WHAT IS NEEDED:
Search the listing for "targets" and copy every line where it appears.

◆ ◆ ◆ ◆

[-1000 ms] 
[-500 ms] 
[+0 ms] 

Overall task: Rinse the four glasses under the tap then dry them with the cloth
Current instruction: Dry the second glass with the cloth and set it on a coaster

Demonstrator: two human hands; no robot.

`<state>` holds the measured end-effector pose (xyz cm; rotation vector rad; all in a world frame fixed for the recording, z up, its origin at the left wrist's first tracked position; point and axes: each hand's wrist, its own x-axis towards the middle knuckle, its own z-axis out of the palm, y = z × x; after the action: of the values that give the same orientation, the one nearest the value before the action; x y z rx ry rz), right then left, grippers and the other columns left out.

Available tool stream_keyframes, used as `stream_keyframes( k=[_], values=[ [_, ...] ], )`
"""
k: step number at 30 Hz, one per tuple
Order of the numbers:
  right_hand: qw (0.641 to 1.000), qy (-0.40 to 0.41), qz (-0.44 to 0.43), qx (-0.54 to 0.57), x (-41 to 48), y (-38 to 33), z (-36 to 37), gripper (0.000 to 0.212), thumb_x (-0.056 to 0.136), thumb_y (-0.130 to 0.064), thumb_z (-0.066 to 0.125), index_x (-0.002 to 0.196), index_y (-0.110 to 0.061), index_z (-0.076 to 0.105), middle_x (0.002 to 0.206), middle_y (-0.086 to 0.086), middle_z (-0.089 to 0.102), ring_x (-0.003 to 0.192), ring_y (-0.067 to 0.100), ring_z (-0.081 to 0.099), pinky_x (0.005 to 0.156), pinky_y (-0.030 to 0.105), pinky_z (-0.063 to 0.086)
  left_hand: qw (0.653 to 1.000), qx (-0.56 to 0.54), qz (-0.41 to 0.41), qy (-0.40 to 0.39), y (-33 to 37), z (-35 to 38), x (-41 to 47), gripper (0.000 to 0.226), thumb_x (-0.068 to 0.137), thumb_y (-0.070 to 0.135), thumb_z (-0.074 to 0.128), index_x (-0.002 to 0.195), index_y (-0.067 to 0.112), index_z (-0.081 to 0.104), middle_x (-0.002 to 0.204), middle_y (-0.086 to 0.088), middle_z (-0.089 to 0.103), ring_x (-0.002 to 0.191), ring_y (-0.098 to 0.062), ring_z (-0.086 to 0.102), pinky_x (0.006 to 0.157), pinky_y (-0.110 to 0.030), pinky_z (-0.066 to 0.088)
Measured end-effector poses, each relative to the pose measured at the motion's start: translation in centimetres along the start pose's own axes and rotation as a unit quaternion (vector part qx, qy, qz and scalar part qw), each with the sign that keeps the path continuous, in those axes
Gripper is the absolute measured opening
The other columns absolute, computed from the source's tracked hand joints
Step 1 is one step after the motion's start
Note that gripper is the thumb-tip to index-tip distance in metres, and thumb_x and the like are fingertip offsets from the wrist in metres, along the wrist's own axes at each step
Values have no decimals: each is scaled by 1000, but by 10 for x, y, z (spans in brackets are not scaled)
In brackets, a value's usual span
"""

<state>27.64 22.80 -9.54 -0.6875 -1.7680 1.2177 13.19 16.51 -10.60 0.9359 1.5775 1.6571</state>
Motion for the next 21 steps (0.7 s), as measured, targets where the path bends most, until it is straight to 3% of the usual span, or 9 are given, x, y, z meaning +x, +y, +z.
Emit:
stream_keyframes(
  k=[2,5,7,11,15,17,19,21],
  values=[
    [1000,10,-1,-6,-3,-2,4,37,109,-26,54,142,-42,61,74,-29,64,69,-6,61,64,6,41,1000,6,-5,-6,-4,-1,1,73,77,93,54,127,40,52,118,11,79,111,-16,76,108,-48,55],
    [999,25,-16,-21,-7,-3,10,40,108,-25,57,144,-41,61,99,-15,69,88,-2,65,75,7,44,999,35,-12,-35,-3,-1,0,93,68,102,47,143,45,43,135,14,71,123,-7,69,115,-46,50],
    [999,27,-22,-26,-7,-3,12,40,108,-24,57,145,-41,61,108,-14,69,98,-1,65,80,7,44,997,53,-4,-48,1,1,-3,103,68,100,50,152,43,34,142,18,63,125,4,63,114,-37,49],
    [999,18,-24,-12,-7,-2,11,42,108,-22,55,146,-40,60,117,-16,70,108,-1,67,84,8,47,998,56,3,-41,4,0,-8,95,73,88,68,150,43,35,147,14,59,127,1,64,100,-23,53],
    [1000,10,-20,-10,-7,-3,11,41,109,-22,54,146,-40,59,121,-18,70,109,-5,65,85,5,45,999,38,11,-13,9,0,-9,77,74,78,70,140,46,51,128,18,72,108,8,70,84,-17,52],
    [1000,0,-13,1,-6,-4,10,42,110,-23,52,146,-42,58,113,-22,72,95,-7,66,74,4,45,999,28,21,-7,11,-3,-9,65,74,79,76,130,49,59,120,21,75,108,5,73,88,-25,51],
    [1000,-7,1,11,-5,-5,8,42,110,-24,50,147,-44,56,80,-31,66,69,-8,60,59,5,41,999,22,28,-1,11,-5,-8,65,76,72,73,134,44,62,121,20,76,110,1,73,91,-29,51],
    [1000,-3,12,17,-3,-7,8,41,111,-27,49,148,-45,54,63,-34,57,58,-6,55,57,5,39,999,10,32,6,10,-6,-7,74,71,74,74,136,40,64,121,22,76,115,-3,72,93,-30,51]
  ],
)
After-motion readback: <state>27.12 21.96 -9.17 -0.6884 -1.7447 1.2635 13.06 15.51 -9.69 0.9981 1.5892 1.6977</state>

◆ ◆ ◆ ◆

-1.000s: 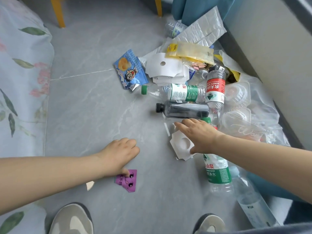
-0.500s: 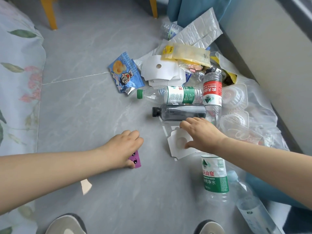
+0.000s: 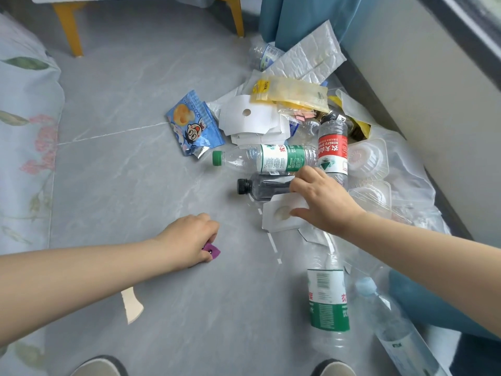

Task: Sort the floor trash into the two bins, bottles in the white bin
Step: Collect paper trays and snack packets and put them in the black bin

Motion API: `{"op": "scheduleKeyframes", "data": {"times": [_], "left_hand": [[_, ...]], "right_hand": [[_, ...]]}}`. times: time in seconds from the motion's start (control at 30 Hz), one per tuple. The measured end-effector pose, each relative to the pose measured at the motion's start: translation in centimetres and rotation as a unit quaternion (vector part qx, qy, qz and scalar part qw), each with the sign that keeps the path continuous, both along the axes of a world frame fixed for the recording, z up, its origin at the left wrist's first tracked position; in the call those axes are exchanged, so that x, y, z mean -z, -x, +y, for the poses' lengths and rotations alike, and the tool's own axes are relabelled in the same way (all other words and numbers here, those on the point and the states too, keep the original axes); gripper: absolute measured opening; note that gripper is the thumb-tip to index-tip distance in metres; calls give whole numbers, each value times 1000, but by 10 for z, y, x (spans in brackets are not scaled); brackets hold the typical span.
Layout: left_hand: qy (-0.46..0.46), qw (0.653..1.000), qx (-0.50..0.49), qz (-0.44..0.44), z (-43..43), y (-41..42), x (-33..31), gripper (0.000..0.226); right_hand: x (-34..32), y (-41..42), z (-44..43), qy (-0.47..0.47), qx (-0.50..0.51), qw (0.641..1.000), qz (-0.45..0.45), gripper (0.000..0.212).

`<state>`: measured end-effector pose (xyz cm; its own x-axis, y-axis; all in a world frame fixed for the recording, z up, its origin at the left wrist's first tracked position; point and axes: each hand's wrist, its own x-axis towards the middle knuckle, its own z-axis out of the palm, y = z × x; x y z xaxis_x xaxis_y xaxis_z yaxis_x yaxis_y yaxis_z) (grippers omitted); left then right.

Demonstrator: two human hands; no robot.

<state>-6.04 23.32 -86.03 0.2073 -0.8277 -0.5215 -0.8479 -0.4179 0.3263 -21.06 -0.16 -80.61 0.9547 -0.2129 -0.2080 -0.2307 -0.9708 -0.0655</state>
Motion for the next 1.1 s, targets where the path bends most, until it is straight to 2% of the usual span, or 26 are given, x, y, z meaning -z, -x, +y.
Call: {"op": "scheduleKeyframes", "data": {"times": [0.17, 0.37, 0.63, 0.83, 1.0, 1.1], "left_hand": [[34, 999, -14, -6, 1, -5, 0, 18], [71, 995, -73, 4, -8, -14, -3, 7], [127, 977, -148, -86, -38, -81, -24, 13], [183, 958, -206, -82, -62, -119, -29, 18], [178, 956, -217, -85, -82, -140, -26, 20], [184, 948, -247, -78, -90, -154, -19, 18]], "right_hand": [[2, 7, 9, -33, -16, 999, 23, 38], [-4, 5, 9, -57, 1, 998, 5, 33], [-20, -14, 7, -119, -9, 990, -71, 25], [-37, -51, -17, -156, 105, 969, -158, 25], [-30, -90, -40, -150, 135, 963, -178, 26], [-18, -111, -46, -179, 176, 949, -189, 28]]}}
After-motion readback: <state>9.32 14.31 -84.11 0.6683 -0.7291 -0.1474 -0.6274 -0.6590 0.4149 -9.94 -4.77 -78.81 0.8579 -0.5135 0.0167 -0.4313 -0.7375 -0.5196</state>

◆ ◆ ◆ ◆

OUTPUT OF THE TASK:
Motion for the next 21 steps (0.7 s), as measured, targets where the path bends most, until it is straight to 3% of the usual span, or 9 are given, x, y, z meaning +x, +y, +z.
Motion for the next 1.1 s, targets where the path bends most, until it is straight to 2% of the usual span, or 26 are given, x, y, z meaning -z, -x, +y.

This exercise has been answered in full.